Мне тоже хотелось курить, но я почему-то боялся обнаружить себя. Мне казалось, что это будет неприятно ему. Я видел его худощавое лицо, волосы, налипшие на лоб. Складка на брюках совсем пропала от влаги, парусиновые туфли были в песке.
Я люблю отгадывать профессию человека по его виду, но здесь мне все никак не удавалось подобрать дело, которым он занимался в жизни. У него были широкие плечи и большие руки.
Листва от дождя зазеленела весело. Облачка просветлели и торопились куда-то к морю. По одному робко упали на дорожку давешние воробьи. Но еще качались покинутые ими веточки, когда заскрипел под чьими-то ногами мокрый гравий, и вся компания опять вспорхнула.
Шла женщина.
Когда она поравнялась со скамейкой, мужчина сказал:
– Там дальше тупик. Дальше некуда идти.
Но женщина сделала еще несколько шагов, выискивая что-то взглядом. Ей было лет двадцать пять. Обыкновенная молодая женщина в легком плаще.
– Садитесь, – мужчина показал ей место рядом с собой. – Эта скамейка последняя осталась.
Женщина поколебалась.
– Я не ем человеков, – сказал мужчина. – А если очень мешаю вам, то уйду.
Женщина села. Она ничего была в профиль, лучше, чем в фас.
– Нет, вы мне не мешаете, – сказала она, достала из сумки книгу и положила ее на колени.
– Этот белый сорванец опять спрятался за куст, – сказал мужчина и кивнул на белого кота. Он сказал это так, как будто он был давно знаком с этой женщиной, а она знала все, что давеча произошло с воробьями и котом на этой дорожке.
Женщина удивилась, быстро глянула на соседа, сразу же отвернулась и натянула на кисти рукава жакета. Ей было, наверное, прохладно.
Мужчина стал скручивать папироску, но неудачно – кончик отвалился, за ним просыпался и весь табак.
– Ничего не поделаешь, – вздохнул мужчина и дунул в папиросный мундштук. – Черт! – добавил он после паузы. – Когда-то в детстве я умел делать из таких пустых гильз свистульки. Все забывается. С годами.
Женщина отодвинулась на край скамейки и раскрыла книгу.
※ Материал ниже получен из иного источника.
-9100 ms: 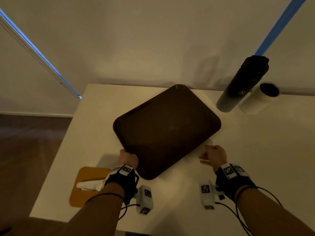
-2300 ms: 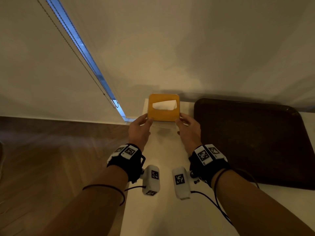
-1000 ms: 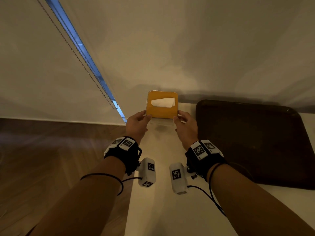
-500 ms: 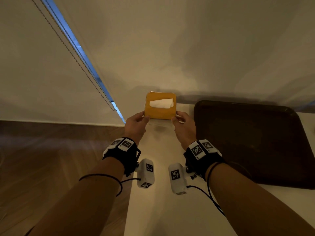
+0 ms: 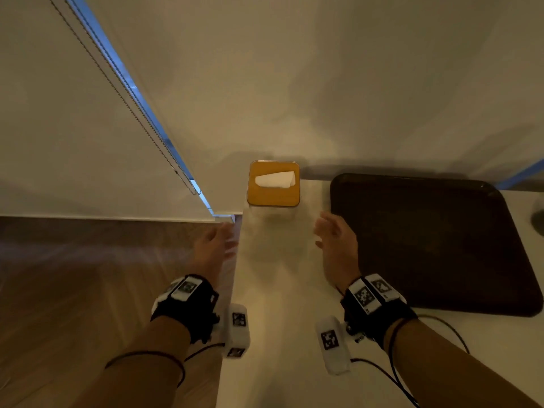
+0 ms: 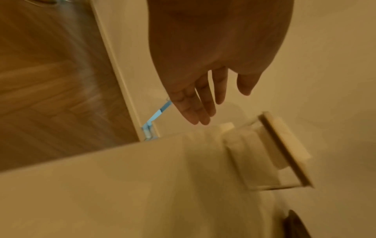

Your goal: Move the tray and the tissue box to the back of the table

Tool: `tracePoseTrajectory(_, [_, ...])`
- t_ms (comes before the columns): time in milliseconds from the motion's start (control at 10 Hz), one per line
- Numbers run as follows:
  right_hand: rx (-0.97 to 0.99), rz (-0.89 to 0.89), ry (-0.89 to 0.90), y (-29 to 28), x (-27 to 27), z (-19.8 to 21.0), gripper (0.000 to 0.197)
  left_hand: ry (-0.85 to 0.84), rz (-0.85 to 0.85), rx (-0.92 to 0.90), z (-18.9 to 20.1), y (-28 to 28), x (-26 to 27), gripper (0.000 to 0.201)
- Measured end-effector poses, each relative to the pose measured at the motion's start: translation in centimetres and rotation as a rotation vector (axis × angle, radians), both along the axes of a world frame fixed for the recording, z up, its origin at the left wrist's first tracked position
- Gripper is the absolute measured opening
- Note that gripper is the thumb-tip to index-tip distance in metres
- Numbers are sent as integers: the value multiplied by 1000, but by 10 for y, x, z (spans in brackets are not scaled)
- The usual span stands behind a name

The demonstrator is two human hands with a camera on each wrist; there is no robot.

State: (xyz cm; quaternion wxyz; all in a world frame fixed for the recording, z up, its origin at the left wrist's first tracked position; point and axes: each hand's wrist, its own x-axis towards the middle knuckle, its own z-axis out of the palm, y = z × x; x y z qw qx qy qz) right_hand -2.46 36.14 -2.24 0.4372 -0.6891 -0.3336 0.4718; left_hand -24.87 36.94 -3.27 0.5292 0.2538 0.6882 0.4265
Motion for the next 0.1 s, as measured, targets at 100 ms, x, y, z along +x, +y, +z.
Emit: tracePoseTrajectory(100, [-67,-29,21,-50,28,0,10,19,24,-82,-7,-55,-25,22])
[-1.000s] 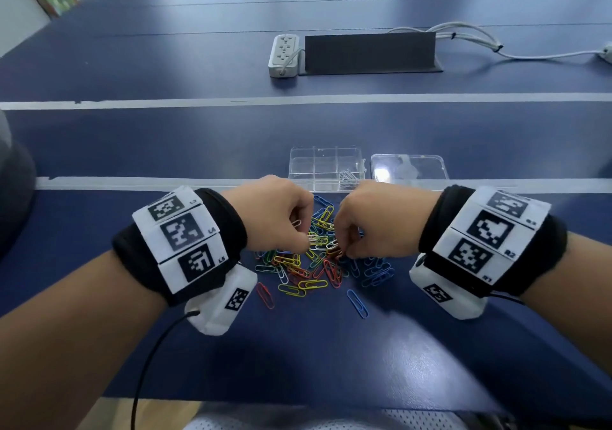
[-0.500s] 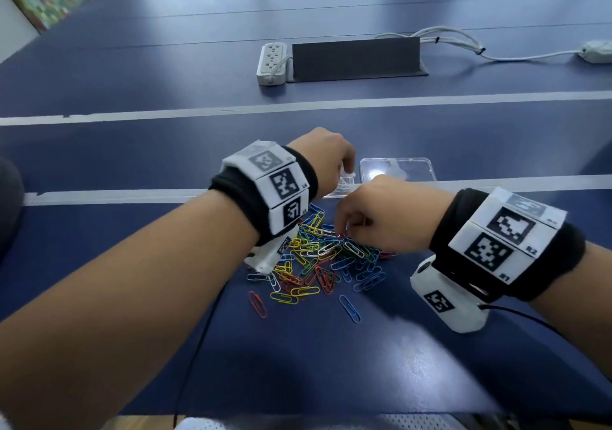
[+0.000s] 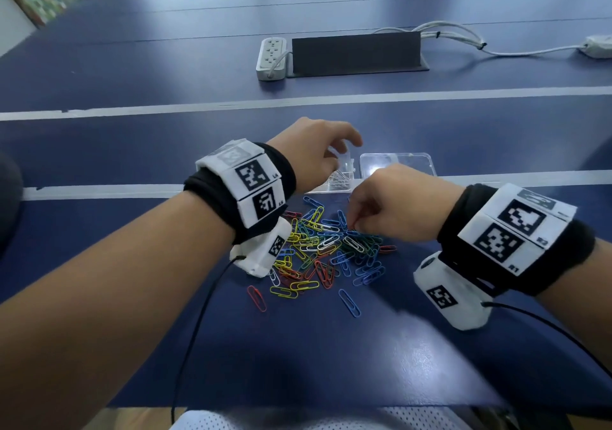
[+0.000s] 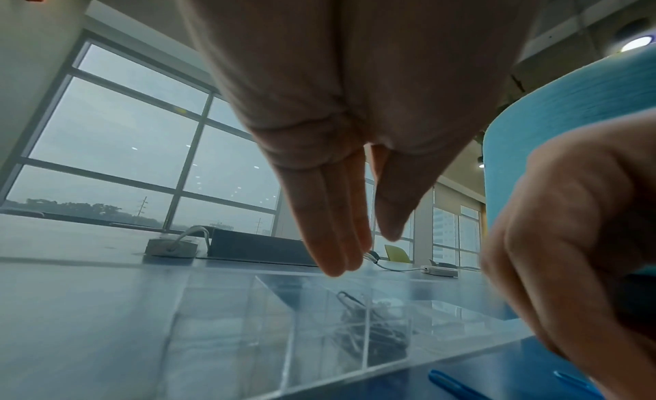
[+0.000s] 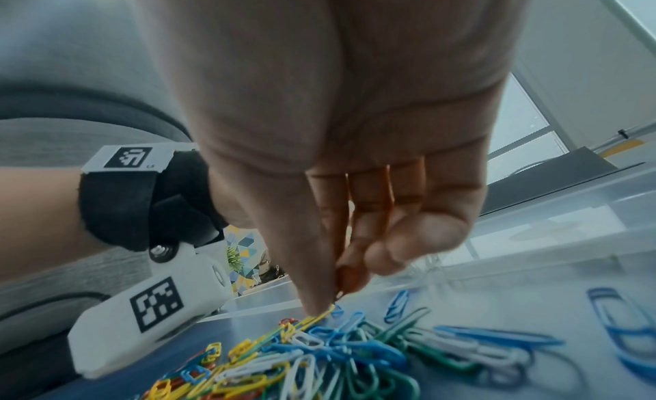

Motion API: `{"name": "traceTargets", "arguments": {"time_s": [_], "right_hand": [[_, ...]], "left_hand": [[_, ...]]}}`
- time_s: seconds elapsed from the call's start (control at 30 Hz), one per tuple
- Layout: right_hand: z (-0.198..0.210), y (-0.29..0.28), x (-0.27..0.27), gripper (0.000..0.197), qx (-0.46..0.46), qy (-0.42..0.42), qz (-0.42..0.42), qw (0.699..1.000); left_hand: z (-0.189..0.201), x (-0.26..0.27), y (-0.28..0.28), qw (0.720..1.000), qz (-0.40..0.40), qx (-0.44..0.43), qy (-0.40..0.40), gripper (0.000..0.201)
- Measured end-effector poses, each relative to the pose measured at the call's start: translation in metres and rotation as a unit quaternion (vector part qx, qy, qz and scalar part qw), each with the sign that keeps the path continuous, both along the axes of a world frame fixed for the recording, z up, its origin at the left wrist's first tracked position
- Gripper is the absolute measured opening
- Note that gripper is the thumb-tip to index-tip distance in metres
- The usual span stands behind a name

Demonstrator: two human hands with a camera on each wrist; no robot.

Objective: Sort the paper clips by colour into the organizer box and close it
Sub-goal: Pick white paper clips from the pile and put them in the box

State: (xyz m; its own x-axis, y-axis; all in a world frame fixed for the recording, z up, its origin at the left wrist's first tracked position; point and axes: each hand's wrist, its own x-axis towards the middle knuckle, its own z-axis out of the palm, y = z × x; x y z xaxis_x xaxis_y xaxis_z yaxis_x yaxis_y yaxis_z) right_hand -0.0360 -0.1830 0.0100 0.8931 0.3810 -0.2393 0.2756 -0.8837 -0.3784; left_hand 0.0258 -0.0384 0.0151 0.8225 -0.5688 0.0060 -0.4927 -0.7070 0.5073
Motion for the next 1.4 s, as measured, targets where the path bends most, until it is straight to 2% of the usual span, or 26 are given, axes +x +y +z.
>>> {"name": "traceTargets", "arguments": {"time_s": [0.1,0.2,0.33,0.6,0.87,1.0,1.1,1.2,1.3,1.4], "right_hand": [[0.000,0.000,0.000,0.017,-0.007,0.017,-0.004,1.000],[-0.001,-0.002,0.001,0.019,-0.007,0.017,-0.018,1.000],[-0.002,0.003,-0.002,0.010,-0.021,-0.007,-0.031,0.999],[-0.007,0.018,-0.010,0.014,-0.079,0.005,0.004,0.997],[0.001,0.015,0.001,0.008,-0.029,0.016,-0.020,0.999],[-0.001,0.016,0.009,0.023,0.007,0.046,-0.014,0.999],[-0.001,0.013,0.012,0.016,0.033,0.088,-0.024,0.995],[-0.003,0.012,0.013,0.008,0.046,0.111,-0.041,0.992],[-0.002,0.016,0.013,0.011,0.031,0.097,-0.053,0.993],[0.001,0.026,0.012,0.017,-0.019,0.033,-0.037,0.999]], "left_hand": [[0.001,-0.004,0.010,0.999,0.004,0.035,-0.021,0.027],[0.003,-0.013,0.020,0.993,-0.011,0.118,-0.020,0.015],[0.000,-0.031,0.026,0.970,-0.061,0.232,0.050,0.019],[-0.009,-0.043,0.013,0.959,-0.060,0.275,0.033,0.026],[-0.010,-0.044,0.021,0.974,-0.046,0.217,0.046,0.007],[-0.005,-0.042,0.033,0.981,-0.013,0.176,0.080,0.006],[-0.004,-0.041,0.040,0.981,-0.001,0.148,0.123,0.006],[-0.008,-0.041,0.046,0.983,0.006,0.132,0.128,0.016],[-0.007,-0.046,0.046,0.983,0.006,0.142,0.116,0.023],[-0.005,-0.048,0.044,0.983,0.000,0.158,0.099,0.014]]}}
Мужчина замолчал и долго смотрел, как вываливаются из-за вершин деревьев легкие облачка. Женщина несколько раз неприметно отрывалась от книги и рассматривала соседа.
– Если залезть в траву, вот как этот кот, то оттуда все будет казаться совсем зеленым, правда? – вдруг спросил мужчина. Он по-прежнему разговаривал с незнакомкой так, будто давным-давно знал ее.
Женщина пожала плечами и хотела отодвинуться еще дальше, но было уже некуда.
Мужчина заметил это и смущенно махнул рукой:
– Честное слово, я не хотел вам… помешать, что ли… Просто так славно все здесь после дождя…
Женщина перевернула страницу.
Ветер качнул вершины кленов. Они зашелестели. Ветер спустился ниже, зарябил по лужам, и сразу громче раскричались в сквере воробьи.
Мужчина смотрел на свою соседку и водил по губам пустой папиросной гильзой.
Она обернулась.
– У вас пуговица едва держится на обшлаге, – тихо сказал он. – На правом… Вы можете ее потерять.
Женщина решительно выпрямилась и захлопнула книгу.
– Какое вам дело до моей пуговицы, гражданин? – спросила она.
Есть люди, которым не везет с рождения во всем и до самой смерти.
Идет такой человек поздней ночью пешком через весь город, потому что на одну секундочку опоздал к последнему автобусу. Именно на одну секундочку. А опоздал, потому что забыл в гостях спички и было вернулся за ними, но посовестился опять тревожить, а тем временем автобус…
Денег на такси у таких людей никогда не бывает, но ленивые наши, высокомерные ночные таксисты обязательно сами притормаживают возле безденежного неудачника и спрашивают: «Корешок, тебе не на Охту?» А ему именно на Охту, но он отвечает: «Нет, на Петроградскую». – «Ну ладно, – говорит шофер. – Садись, подвезу». – «Спасибо, я прогуляться хочу», – бормочет неудачник. «В такой дождь? Да ты в уме?!.»
И вот бредет неудачник совсем один по ночным улицам под дождем и все хочет понять, в чем корень его невезучести, и все сильнее хочет курить, но спичек-то у него нет.